The young man made a feeble attempt at paying for the Irish coffee.
“On the house,” Charlie said. “What’s your name?”
“Jeremy,” he replied. “This is Stella.”
Zeke took a deep sip and pressed his lips together. Nothing warmed like Crown Royal. “Stella by Starlight.” He sang a few lines in his weak baritone.
Dawn wrinkled her nose. “You got any more cream?”
Charlie handed her a carton of half ‘n’ half and filled a short glass with cola for Stella. “She your daughter?”
Jeremy nodded. “Her ma’s got problems. Stella’s with me, now.”
Zeke dug into the depths of the lining of his coat, groping for change, and pulled out a five-dollar bill. “Well, what do you know? Manna from heaven.” He turned to Dawn. “Would you be so kind as to see if the Chicken Shack is still serving?”
Charlie gave her a ten from the till. “Enough for everybody.”
They ate more than they drank for once, a double order of chicken wings and biscuits, courtesy of the Chicken Shack cook who was looking to get rid of what hadn’t sold. Dawn fed quarters into the jukebox as Stella twirled across the floor. Jeremy told his whole, predictable story of lost jobs and poor choices, but his devotion to Stella was undeniable.
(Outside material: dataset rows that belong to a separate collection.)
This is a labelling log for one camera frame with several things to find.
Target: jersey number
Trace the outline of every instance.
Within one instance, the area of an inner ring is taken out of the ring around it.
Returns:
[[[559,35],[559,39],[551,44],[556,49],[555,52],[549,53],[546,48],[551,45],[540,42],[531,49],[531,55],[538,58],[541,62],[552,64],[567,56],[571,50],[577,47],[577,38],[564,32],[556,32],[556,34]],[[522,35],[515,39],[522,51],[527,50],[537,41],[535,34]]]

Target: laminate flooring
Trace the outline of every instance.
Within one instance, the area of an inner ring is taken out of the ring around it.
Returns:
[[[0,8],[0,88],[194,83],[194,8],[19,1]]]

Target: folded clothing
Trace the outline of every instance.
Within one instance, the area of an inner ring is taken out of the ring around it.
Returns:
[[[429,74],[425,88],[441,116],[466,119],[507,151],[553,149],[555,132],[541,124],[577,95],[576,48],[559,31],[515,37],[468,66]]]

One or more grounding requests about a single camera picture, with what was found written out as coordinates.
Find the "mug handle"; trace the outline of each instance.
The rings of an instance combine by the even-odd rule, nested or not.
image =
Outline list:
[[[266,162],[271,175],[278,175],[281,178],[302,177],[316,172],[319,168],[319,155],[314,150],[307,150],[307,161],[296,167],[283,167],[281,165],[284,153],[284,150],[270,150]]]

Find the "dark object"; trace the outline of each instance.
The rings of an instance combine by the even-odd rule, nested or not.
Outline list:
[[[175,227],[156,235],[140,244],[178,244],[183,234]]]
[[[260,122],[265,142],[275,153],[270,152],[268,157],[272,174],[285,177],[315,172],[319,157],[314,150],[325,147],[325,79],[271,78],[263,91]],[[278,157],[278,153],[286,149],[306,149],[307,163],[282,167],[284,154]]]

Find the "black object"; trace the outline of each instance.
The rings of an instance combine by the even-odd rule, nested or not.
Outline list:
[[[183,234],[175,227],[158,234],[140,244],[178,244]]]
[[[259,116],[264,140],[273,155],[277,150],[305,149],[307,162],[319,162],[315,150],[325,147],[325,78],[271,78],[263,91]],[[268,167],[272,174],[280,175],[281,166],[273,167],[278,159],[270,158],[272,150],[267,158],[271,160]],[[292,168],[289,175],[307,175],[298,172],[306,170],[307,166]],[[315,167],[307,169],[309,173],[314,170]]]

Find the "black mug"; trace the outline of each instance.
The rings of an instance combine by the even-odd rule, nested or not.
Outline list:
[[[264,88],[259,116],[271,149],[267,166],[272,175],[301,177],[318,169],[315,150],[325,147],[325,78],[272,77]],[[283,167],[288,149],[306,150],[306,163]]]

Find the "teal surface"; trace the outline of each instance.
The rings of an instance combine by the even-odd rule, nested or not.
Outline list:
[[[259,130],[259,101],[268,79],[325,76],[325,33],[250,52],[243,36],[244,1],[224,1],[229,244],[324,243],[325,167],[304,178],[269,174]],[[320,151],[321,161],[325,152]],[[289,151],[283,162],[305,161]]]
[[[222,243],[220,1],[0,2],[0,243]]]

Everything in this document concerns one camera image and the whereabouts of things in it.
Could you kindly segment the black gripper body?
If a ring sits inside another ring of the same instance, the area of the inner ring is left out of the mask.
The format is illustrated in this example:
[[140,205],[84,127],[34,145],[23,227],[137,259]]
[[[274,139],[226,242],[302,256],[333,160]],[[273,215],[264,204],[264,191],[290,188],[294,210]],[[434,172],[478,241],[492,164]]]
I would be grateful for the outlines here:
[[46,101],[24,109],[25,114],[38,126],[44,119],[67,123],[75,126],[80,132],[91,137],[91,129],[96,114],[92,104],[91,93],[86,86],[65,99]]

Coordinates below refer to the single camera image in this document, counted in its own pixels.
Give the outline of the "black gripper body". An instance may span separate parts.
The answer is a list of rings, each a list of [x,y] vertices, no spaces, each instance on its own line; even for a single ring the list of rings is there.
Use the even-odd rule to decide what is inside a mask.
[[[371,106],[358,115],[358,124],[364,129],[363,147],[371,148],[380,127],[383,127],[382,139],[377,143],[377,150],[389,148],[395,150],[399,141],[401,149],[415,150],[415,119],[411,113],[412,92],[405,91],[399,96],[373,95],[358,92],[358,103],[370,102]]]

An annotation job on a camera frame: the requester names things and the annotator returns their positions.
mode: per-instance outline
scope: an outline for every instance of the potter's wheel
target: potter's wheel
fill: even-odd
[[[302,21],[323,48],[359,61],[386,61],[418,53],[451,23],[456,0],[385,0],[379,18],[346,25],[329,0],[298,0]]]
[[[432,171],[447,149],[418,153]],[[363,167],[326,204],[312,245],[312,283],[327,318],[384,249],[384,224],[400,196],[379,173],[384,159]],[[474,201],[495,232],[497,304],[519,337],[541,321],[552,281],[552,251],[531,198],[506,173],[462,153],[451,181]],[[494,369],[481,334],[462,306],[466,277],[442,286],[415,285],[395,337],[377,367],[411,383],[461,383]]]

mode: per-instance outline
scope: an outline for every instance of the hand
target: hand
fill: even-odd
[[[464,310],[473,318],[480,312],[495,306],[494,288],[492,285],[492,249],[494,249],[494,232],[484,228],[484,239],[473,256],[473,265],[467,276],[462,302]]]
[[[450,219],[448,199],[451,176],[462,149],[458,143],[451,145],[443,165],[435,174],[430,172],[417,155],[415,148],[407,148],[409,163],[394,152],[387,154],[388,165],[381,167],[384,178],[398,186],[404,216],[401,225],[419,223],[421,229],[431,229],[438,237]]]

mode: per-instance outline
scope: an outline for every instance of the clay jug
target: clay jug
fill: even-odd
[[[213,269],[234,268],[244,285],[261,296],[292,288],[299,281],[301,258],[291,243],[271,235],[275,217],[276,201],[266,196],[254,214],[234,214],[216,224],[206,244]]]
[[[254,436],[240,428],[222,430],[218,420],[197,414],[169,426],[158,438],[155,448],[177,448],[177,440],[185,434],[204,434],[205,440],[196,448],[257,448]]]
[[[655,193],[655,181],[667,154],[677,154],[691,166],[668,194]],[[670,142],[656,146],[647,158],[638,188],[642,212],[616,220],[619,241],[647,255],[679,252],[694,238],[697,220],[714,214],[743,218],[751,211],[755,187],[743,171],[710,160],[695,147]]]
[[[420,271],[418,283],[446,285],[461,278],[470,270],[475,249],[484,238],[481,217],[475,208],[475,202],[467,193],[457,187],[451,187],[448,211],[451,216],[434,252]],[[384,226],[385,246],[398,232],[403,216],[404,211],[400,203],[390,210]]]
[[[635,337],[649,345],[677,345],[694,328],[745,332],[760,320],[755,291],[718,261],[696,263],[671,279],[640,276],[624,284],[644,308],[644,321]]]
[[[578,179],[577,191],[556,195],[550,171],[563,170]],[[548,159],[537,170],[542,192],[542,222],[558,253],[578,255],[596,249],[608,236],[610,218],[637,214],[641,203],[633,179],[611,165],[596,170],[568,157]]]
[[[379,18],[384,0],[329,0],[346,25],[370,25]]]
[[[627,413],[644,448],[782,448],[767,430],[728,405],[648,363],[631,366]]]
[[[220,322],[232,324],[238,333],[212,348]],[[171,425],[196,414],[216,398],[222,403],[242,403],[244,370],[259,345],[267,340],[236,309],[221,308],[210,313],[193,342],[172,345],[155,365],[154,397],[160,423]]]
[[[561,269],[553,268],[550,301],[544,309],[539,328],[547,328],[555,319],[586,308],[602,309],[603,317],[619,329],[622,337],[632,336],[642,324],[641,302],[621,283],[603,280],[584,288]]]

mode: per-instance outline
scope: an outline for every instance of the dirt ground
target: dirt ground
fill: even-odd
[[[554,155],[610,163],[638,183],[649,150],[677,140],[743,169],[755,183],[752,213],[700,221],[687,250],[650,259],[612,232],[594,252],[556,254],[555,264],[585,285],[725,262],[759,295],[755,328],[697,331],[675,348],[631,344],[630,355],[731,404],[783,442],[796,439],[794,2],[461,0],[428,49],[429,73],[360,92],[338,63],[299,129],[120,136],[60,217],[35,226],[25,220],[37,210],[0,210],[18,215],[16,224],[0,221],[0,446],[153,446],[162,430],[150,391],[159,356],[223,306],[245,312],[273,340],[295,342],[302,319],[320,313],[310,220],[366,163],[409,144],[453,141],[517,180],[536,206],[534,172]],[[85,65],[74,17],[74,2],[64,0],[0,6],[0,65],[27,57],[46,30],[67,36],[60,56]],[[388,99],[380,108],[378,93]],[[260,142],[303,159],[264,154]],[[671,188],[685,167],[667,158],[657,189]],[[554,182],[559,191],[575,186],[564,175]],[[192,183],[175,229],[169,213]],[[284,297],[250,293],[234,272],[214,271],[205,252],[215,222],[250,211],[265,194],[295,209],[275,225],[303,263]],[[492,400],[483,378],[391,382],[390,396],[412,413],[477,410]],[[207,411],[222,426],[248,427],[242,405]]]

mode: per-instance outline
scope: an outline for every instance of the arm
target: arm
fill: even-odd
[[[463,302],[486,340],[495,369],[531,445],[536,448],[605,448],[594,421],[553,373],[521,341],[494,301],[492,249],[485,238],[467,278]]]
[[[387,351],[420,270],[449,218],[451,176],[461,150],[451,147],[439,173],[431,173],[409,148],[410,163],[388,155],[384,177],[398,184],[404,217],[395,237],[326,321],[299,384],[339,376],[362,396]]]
“Don’t want nothing to happen to her,” Jeremy said. “She should be in kindergarten already. If she don’t go next year, the state’ll take her away from me.”
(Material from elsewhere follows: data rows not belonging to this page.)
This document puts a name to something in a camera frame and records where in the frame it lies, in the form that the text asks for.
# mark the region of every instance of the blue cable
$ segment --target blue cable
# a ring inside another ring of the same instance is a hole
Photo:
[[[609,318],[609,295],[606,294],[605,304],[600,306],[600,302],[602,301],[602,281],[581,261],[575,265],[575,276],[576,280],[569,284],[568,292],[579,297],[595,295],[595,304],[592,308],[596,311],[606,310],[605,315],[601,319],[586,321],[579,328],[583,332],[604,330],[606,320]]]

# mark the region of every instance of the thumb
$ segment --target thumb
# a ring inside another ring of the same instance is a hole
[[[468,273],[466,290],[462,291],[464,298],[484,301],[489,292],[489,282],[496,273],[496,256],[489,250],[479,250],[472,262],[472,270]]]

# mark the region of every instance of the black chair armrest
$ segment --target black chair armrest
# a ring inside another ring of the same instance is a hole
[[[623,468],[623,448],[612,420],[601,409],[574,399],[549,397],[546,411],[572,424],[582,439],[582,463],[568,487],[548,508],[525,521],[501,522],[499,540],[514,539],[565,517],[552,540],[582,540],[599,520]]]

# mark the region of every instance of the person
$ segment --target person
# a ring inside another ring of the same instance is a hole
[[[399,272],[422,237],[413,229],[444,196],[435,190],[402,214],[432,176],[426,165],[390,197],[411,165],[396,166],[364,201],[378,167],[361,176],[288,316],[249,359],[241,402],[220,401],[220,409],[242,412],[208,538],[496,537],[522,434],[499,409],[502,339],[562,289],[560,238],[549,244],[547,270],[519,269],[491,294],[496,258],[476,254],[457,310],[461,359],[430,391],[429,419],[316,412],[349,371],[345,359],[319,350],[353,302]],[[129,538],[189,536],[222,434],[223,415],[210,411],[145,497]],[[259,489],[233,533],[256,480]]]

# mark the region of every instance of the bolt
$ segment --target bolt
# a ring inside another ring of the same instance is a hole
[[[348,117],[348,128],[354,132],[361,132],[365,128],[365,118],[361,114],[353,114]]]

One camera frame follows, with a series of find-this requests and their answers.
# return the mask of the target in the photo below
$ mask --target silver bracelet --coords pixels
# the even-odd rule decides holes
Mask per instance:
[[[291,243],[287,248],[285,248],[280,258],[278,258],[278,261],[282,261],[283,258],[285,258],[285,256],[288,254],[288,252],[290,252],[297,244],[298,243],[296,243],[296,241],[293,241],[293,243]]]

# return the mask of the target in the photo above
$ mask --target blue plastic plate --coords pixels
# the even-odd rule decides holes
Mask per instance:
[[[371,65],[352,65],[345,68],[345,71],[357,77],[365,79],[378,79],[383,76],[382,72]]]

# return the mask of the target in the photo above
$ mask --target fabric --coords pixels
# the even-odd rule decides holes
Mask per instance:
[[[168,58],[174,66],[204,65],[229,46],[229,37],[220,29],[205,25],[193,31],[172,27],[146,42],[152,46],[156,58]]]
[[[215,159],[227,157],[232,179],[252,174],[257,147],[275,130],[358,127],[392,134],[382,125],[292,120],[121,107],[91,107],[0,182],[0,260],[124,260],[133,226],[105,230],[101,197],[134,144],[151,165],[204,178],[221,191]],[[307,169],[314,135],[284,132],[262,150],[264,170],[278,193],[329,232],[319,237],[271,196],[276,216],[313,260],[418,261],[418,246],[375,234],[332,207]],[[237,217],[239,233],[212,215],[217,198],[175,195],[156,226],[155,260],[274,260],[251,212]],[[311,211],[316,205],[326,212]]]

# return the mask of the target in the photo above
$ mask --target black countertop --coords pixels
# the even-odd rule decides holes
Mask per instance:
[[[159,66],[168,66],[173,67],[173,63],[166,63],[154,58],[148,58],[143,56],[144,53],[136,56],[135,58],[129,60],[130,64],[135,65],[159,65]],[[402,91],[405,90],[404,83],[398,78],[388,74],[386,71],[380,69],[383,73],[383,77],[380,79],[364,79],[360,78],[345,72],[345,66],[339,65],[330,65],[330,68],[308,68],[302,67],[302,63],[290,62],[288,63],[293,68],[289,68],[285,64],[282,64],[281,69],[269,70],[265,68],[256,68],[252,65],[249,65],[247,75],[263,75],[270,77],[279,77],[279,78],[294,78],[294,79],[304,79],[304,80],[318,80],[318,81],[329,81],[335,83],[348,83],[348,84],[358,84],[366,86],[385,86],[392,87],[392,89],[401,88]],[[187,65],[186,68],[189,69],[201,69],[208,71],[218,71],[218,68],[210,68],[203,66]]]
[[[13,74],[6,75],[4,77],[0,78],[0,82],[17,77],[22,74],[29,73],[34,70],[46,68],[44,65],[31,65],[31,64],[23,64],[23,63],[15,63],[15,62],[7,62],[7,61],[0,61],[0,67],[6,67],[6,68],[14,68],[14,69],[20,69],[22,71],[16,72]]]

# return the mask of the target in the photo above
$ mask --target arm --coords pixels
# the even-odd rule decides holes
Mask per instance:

“Where are you staying tonight?” Zeke asked him.
“They got places. Christmas Eve they don’t turn away no families,”
Zeke’s pockets were empty now, and he had no idea where his own next meal would come from. But he had a place to stay, the rent paid by a brother who assuaged the family guilt with a check each month. The place was small and dirty, the reflection of a man who’d long ago given up on his own soul.
“Okay, last call,” Charlie said. He told Dawn he’d spoken with Marilyn. If Dawn wanted, she could stay the night. “But you gotta call your ma.”
“I wanna go to Danny’s and get my stuff.”
“All right, we’ll go there. But you make up your mind—you stay there or come with me.”
As they left the bar, Zeke struggled to stay steady on his feet on the sidewalk, but when Stella slipped her tiny mittened hand in his, he gained his footing. In the other arm, he carried his present from Paul.
“My place isn’t much—cramped and not all that clean,” Zeke offered. “But you’re welcome to stay.”
Jeremy kept his head down. “I don’t like owing nobody.”
Zeke led the way to the bus stop around the corner. “In this world, there are those who give, and those who receive. All of us are both, at one time or another.”
The bus was warm, its passengers few. Being Christmas Eve, the driver let them on without paying after Zeke explained that the little family with him had no place to go.
They occupied the long, bench-like seat in the very back of the bus. It smelled like exhaust, but at least it was warm.
“We’re going to Zeke’s place,” Jeremy said. “That okay with you?”
Stella buried her face against him.
Jeremy unzipped her jacket, and Zeke reached down to take her feet out of her boots. Curled up between the two men, Stella slept with the peace of innocence through the city, as the snow fell and people found a place to be.